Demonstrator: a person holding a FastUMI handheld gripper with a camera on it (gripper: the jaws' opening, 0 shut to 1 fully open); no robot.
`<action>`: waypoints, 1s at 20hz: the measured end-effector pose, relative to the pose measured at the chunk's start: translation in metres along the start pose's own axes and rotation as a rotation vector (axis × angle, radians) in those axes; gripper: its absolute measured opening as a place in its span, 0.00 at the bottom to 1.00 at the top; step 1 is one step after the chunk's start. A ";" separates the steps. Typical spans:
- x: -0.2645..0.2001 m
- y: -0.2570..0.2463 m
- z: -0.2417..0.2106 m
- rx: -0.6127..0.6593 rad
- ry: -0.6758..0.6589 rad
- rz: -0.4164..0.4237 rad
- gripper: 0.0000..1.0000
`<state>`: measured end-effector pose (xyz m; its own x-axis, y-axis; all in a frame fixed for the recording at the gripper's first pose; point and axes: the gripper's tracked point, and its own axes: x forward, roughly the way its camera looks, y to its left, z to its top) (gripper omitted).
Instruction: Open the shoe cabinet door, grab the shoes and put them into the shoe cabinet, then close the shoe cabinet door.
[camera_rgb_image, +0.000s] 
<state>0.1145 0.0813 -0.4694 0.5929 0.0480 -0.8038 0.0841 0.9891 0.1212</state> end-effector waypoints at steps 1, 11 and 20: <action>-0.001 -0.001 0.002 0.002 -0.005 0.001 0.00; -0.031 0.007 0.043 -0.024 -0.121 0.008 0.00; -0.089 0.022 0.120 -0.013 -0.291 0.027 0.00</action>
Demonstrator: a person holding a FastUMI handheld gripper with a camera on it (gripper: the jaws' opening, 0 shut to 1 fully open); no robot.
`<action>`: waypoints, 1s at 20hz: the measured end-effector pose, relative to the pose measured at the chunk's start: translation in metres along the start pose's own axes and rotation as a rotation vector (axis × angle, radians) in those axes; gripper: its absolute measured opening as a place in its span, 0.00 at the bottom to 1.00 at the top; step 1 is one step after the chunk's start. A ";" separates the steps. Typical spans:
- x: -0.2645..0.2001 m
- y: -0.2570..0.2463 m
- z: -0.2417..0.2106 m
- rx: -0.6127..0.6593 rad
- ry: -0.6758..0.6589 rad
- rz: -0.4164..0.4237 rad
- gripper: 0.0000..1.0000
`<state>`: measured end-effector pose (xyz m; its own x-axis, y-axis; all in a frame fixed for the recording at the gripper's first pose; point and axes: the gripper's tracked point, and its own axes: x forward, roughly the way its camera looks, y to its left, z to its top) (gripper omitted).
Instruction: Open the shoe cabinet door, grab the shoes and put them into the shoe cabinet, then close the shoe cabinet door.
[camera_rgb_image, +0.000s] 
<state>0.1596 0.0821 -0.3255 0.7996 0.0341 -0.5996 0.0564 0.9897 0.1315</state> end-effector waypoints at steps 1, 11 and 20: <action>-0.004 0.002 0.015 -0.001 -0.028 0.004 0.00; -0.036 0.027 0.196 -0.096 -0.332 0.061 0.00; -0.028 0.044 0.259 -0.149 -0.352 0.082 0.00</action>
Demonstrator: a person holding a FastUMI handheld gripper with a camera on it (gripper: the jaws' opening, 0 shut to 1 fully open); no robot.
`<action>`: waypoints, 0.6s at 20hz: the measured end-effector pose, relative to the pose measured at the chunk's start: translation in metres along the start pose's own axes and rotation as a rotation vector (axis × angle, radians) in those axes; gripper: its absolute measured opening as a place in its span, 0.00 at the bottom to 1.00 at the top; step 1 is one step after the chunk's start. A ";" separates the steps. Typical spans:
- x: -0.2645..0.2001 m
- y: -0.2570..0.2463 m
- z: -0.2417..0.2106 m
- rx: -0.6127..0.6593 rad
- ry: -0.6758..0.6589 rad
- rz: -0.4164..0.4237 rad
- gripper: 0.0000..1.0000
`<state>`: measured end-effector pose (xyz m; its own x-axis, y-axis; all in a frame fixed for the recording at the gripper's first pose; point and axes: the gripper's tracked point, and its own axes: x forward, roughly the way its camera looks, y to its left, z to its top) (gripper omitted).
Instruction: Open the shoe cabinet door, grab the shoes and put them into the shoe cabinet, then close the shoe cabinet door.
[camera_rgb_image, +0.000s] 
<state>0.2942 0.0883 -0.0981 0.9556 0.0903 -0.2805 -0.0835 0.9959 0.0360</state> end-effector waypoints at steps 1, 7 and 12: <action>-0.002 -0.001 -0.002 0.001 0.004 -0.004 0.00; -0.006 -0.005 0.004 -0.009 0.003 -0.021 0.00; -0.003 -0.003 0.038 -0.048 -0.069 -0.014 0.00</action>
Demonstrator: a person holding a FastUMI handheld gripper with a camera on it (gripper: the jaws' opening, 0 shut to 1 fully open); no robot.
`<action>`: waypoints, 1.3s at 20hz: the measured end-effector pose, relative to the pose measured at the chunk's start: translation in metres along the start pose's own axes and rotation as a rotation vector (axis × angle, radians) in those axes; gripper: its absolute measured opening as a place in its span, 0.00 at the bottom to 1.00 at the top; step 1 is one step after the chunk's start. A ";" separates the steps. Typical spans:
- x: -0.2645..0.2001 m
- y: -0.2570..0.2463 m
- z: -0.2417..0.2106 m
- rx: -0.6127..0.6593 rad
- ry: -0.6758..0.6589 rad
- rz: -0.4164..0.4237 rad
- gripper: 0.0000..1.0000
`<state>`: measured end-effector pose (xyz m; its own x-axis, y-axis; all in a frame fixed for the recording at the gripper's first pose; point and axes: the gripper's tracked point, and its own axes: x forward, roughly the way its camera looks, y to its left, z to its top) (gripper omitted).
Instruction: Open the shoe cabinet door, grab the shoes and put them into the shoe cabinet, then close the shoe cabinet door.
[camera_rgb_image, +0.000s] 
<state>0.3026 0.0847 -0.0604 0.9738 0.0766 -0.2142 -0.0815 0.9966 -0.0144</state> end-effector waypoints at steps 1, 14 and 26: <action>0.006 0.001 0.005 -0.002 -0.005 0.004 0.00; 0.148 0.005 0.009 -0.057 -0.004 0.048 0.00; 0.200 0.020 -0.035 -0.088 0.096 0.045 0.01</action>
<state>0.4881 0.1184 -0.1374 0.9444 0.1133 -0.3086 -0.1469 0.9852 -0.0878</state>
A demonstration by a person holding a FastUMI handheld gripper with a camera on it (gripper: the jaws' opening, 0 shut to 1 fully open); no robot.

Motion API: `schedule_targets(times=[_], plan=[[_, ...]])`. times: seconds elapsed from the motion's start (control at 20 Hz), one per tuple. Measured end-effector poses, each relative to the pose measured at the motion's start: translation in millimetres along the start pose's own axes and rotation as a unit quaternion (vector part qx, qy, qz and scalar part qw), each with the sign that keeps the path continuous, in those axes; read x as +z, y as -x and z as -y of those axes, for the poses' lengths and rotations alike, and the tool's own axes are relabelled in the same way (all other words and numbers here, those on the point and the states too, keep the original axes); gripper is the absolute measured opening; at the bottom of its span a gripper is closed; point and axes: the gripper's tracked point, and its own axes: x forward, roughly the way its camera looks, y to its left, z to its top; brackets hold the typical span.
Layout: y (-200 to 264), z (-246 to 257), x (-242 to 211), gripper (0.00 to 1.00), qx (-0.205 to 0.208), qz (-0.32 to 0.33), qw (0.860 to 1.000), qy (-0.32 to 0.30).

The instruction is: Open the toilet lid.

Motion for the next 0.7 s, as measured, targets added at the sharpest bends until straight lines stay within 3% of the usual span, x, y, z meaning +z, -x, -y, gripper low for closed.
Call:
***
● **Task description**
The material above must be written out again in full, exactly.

● **Result of the task**
Demonstrator: a person holding a FastUMI handheld gripper with a camera on it (gripper: the jaws' opening, 0 shut to 1 fully open); no robot.
`<action>`: waypoints, 1s at 20hz: the measured end-effector pose, relative to the pose measured at the chunk's start: translation in metres along the start pose's own axes and rotation as a rotation vector (axis × angle, radians) in those axes; gripper: its absolute measured opening as a place in its span, 0.00 at the bottom to 1.00 at the top; step 1 is one step after the chunk's start. A ";" separates the steps. Typical spans:
- x: -0.2645..0.2001 m
- y: -0.2570..0.2463 m
- z: -0.2417..0.2106 m
- rx: -0.6127..0.6593 rad
- ry: -0.6758..0.6589 rad
- rz: -0.4164..0.4237 rad
- gripper: 0.0000..1.0000
`<state>`: measured end-effector pose (xyz m; its own x-axis, y-axis; all in a frame fixed for the recording at the gripper's first pose; point and axes: the gripper's tracked point, and its own axes: x forward, roughly the way its camera looks, y to its left, z to its top) (gripper omitted).
Instruction: Open the shoe cabinet door, grab the shoes and put them into the shoe cabinet, then close the shoe cabinet door.
[camera_rgb_image, +0.000s] 
<state>0.1145 0.0813 -0.4694 0.5929 0.0480 -0.8038 0.0841 0.9891 0.1212</state> end-effector waypoints at steps 1, 11 and 20: <action>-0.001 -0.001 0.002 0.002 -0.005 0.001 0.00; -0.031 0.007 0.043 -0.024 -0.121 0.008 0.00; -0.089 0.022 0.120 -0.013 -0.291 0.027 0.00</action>
Demonstrator: a person holding a FastUMI handheld gripper with a camera on it (gripper: the jaws' opening, 0 shut to 1 fully open); no robot.
`<action>`: waypoints, 1s at 20hz: the measured end-effector pose, relative to the pose measured at the chunk's start: translation in metres along the start pose's own axes and rotation as a rotation vector (axis × angle, radians) in those axes; gripper: its absolute measured opening as a place in its span, 0.00 at the bottom to 1.00 at the top; step 1 is one step after the chunk's start. A ";" separates the steps. Typical spans:
- x: -0.2645..0.2001 m
- y: -0.2570..0.2463 m
- z: -0.2417..0.2106 m
- rx: -0.6127..0.6593 rad
- ry: -0.6758..0.6589 rad
- rz: -0.4164..0.4237 rad
- gripper: 0.0000..1.0000
`<state>`: measured end-effector pose (xyz m; its own x-axis, y-axis; all in a frame fixed for the recording at the gripper's first pose; point and axes: the gripper's tracked point, and its own axes: x forward, roughly the way its camera looks, y to its left, z to its top) (gripper omitted).
Instruction: Open the shoe cabinet door, grab the shoes and put them into the shoe cabinet, then close the shoe cabinet door.
[camera_rgb_image, +0.000s] 
<state>0.1596 0.0821 -0.3255 0.7996 0.0341 -0.5996 0.0564 0.9897 0.1315</state> end-effector waypoints at steps 1, 11 and 20: <action>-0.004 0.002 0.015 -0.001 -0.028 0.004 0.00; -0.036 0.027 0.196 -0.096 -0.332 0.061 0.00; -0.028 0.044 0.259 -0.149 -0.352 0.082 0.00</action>
Demonstrator: a person holding a FastUMI handheld gripper with a camera on it (gripper: the jaws' opening, 0 shut to 1 fully open); no robot.
`<action>`: waypoints, 0.6s at 20hz: the measured end-effector pose, relative to the pose measured at the chunk's start: translation in metres along the start pose's own axes and rotation as a rotation vector (axis × angle, radians) in those axes; gripper: its absolute measured opening as a place in its span, 0.00 at the bottom to 1.00 at the top; step 1 is one step after the chunk's start. A ";" separates the steps. Typical spans:
- x: -0.2645..0.2001 m
- y: -0.2570..0.2463 m
- z: -0.2417..0.2106 m
- rx: -0.6127..0.6593 rad
- ry: -0.6758..0.6589 rad
- rz: -0.4164..0.4237 rad
- gripper: 0.0000..1.0000
`<state>`: measured end-effector pose (xyz m; its own x-axis, y-axis; all in a frame fixed for the recording at the gripper's first pose; point and axes: the gripper's tracked point, and its own axes: x forward, roughly the way its camera looks, y to its left, z to its top) (gripper omitted).
Instruction: Open the shoe cabinet door, grab the shoes and put them into the shoe cabinet, then close the shoe cabinet door.
[camera_rgb_image, +0.000s] 
<state>0.2942 0.0883 -0.0981 0.9556 0.0903 -0.2805 -0.0835 0.9959 0.0360</state> end-effector waypoints at steps 1, 7 and 12: <action>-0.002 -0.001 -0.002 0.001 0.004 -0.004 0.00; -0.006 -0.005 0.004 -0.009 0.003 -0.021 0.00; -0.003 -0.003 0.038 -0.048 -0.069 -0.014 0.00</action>
Demonstrator: a person holding a FastUMI handheld gripper with a camera on it (gripper: the jaws' opening, 0 shut to 1 fully open); no robot.
`<action>`: waypoints, 1.3s at 20hz: the measured end-effector pose, relative to the pose measured at the chunk's start: translation in metres along the start pose's own axes and rotation as a rotation vector (axis × angle, radians) in those axes; gripper: its absolute measured opening as a place in its span, 0.00 at the bottom to 1.00 at the top; step 1 is one step after the chunk's start. A ";" separates the steps. Typical spans:
- x: -0.2645..0.2001 m
- y: -0.2570..0.2463 m
- z: -0.2417..0.2106 m
- rx: -0.6127..0.6593 rad
- ry: -0.6758..0.6589 rad
- rz: -0.4164..0.4237 rad
- gripper: 0.0000..1.0000
`<state>`: measured end-effector pose (xyz m; its own x-axis, y-axis; all in a frame fixed for the recording at the gripper's first pose; point and axes: the gripper's tracked point, and its own axes: x forward, roughly the way its camera looks, y to its left, z to its top) (gripper omitted).
Instruction: Open the shoe cabinet door, grab the shoes and put them into the shoe cabinet, then close the shoe cabinet door.
[camera_rgb_image, +0.000s] 
<state>0.3026 0.0847 -0.0604 0.9738 0.0766 -0.2142 -0.0815 0.9966 -0.0144</state> end-effector waypoints at steps 1, 14 and 26: <action>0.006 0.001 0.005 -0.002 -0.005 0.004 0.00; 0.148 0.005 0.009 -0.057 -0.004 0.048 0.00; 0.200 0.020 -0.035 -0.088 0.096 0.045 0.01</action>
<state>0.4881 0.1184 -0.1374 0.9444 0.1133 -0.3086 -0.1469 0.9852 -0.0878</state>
A demonstration by a person holding a FastUMI handheld gripper with a camera on it (gripper: the jaws' opening, 0 shut to 1 fully open); no robot.

Motion API: `schedule_targets(times=[_], plan=[[_, ...]])`. times: seconds elapsed from the motion's start (control at 20 Hz), one per tuple. Measured end-effector poses, each relative to the pose measured at the motion's start: translation in millimetres along the start pose's own axes and rotation as a unit quaternion (vector part qx, qy, qz and scalar part qw), each with the sign that keeps the path continuous, in those axes; read x as +z, y as -x and z as -y of those axes, for the poses' lengths and rotations alike, and the tool's own axes are relabelled in the same way (all other words and numbers here, those on the point and the states too, keep the original axes); gripper is the absolute measured opening; at the bottom of its span a gripper is closed; point and axes: the gripper's tracked point, and its own axes: x forward, roughly the way its camera looks, y to its left, z to its top; brackets hold the typical span.
Layout: y (-200 to 264), z (-246 to 257), x (-242 to 211), gripper (0.00 to 1.00), qx (-0.205 to 0.208), qz (-0.32 to 0.33), qw (0.860 to 1.000), qy (-0.32 to 0.30).

The instruction is: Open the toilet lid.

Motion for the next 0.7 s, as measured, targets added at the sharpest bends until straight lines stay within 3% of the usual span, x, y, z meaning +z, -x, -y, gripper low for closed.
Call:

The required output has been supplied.